Basta con le congetture riguardo all’uso delle lampade a UV per la cicatrizzazione dei materiali
Sappiate che non ci limitiamo a vendervi semplicemente una lampada di ricambio e basta. Non funziona così. Noi siamo più che altro i vostri partner tecnici, pronti ad aiutarvi a ottimizzare il processo di cicatrizzazione dei materiali, in modo che non dobbiate più lottare con i vostri strumenti.
Il punto chiave è questo: ottenere un’ottima intensità di luce UV non significa semplicemente aumentare la potenza della lampada. È fondamentale assicurarsi che la luce agisca effettivamente sui fotoiniziatori presenti nell’inchiostro. Se questi non reagiscono correttamente alla luce, state solo sprecando energia elettrica.
Il bilancio tra potenza e velocità
In realtà, tutto dipende dal rapporto tra la quantità di energia fornita al materiale e la velocità di movimento del nastro trasportatore.
Quando esaminiamo una lampada, verifichiamo la tensione e la potenza in relazione alla lunghezza del tubo in cui è inserita. Se introduciamo troppa potenza in uno spazio ridotto, otteniamo un’intensità maggiore. Questo fa sì che l’inchiostro asciughi più velocemente.

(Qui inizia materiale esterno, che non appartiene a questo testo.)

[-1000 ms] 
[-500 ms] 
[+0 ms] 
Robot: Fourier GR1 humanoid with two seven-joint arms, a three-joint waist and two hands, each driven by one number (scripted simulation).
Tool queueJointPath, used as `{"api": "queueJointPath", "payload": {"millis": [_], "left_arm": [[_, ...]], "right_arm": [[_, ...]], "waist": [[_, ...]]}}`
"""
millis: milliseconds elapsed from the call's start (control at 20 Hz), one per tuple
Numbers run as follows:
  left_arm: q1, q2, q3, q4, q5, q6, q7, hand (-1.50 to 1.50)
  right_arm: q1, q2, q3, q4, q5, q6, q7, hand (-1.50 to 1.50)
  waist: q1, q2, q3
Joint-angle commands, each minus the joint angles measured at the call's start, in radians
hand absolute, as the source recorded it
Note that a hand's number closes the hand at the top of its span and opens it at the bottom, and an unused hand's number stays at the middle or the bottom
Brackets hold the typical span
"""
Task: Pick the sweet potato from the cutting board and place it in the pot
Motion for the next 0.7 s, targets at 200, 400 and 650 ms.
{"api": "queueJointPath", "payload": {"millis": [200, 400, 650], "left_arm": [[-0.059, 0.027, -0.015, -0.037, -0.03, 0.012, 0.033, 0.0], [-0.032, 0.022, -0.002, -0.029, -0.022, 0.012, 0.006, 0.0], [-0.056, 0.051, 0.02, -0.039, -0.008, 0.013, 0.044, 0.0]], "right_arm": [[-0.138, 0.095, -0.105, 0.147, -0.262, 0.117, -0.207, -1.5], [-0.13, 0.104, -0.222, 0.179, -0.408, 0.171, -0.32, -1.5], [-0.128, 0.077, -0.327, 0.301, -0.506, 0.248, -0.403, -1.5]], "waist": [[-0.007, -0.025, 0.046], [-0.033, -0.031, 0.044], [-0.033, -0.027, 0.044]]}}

Ma fate attenzione: se inducete troppo corrente in una lampada che non è progettata per farlo, potreste danneggiare gli elettrodi. È un modo veloce per rovinare una lampada costosa.

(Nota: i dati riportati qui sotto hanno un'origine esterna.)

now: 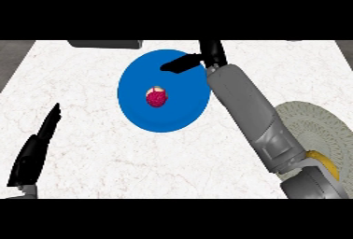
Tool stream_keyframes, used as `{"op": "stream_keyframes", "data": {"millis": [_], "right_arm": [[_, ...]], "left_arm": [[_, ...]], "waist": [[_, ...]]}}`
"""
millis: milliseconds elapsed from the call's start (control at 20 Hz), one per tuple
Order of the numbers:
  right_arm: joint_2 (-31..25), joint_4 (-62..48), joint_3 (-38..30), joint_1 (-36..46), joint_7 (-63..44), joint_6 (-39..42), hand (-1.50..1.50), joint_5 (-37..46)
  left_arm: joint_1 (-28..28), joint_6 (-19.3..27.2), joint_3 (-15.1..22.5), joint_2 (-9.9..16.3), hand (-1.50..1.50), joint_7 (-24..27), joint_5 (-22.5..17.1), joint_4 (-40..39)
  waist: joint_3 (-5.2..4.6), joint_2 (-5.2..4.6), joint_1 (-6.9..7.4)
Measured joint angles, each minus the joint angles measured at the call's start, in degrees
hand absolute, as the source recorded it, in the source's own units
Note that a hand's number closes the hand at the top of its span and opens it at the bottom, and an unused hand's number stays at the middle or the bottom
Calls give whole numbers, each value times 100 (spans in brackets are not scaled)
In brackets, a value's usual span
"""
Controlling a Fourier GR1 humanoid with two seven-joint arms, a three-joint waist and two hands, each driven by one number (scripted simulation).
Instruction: Pick the cupcake from the placemat and place it in the plate
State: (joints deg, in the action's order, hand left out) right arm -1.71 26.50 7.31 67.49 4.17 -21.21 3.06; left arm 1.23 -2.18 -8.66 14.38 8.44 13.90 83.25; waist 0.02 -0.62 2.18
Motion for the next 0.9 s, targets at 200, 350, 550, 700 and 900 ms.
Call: {"op": "stream_keyframes", "data": {"millis": [200, 350, 550, 700, 900], "right_arm": [[-431, 39, -580, -243, 588, 491, -150, -494], [-683, -71, -875, -406, 1093, 902, -150, -713], [-1202, -300, -1156, -625, 1808, 1555, -150, -864], [-1519, -595, -1256, -658, 2190, 1940, -150, -843], [-1794, -991, -1342, -628, 2556, 2253, -150, -767]], "left_arm": [[75, -36, -35, 20, 0, 6, -38, 92], [93, -40, -46, 22, 0, -85, -32, 175], [78, -77, -58, 36, 0, -121, -38, 204], [-27, -85, -64, 47, 0, -222, -24, 231], [19, -35, -9, -47, 0, -83, 43, 146]], "waist": [[3, 4, -45], [4, 3, -54], [5, -11, -46], [5, -19, -27], [6, -27, 4]]}}
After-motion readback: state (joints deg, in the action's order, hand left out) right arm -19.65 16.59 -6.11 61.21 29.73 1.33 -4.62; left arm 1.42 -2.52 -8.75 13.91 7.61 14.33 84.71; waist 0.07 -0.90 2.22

Scegliere la giusta lunghezza d’onda
Non tutti gli inchiostri sono uguali. Alcuni richiedono una luce a lunghezza d’onda corta per asciugarsi immediatamente. Questo è particolarmente importante se si vuole evitare che la polvere si depositi su superfici ancora umide e comprometta la qualità della stampa. Altri tipi di inchiostri invece richiedono una luce che penetri più profondamente nel materiale. Altrimenti, l’inchiostro non si asciuga correttamente: la parte superiore sembra perfetta, ma quella inferiore rimane umida e può staccarsi facilmente.

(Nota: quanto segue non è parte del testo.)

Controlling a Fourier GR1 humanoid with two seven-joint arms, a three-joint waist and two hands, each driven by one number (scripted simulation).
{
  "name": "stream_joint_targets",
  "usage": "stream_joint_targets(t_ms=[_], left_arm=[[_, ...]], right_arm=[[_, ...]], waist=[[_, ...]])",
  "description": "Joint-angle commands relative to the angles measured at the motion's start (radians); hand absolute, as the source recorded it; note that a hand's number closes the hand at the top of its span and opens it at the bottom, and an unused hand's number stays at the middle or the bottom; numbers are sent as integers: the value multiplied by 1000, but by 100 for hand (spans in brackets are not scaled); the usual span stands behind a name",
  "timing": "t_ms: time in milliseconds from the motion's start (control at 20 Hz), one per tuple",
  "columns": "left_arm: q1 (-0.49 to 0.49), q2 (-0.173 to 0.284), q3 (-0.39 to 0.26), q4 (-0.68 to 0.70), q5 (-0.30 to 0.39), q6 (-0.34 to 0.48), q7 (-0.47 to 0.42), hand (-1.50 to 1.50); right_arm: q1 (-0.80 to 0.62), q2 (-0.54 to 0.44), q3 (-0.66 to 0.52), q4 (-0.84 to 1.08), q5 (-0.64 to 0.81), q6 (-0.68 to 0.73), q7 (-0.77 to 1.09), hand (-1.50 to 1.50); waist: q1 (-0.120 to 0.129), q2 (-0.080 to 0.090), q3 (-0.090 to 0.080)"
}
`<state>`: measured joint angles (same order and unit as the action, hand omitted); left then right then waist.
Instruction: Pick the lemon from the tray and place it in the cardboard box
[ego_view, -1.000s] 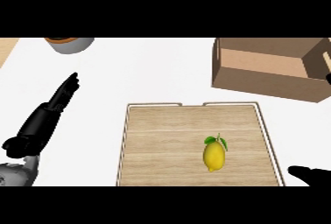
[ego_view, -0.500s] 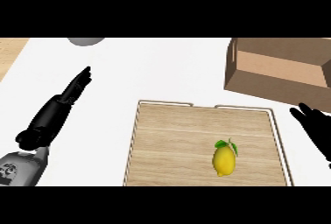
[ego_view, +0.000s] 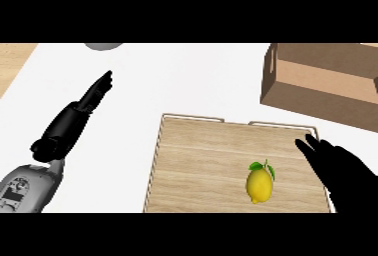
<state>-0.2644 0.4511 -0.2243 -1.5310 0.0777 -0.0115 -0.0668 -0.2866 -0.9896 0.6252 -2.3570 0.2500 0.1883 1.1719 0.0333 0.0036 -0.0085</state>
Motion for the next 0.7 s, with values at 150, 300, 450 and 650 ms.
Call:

Possiamo modificare il vetro di quarzo e i rivestimenti presenti nella lampada per filtrare le luci indesiderate e concentrare l’energia sulla lunghezza d’onda necessaria. In questo modo, i materiali non vengono danneggiati e le catene polimeriche si uniscono correttamente.
I compromessi (perché la fisica è davvero ostinata…)
Progettiamo queste lampade in modo che possano essere sostituite facilmente, ma c’è sempre qualche limite.
Volete più intensità per accelerare la produzione? Ottimo. Ma questo genera molta calore. Se i ventilatori o i sistemi di raffreddamento non riescono a gestire questa quantità di calore, il PET o il PVC potrebbero deformarsi. Non è certo un bel risultato.
Vi aiuteremo a trovare quel “punto ideale”: il limite massimo in cui è possibile ottenere la massima velocità di cicatrizzazione senza danneggiare il prodotto. Analizzeremo anche le caratteristiche della vostra macchina per assicurarci che i cavi e i riflettori siano posizionati nel modo giusto, in modo che tutta la luce raggiunga esattamente il punto necessario.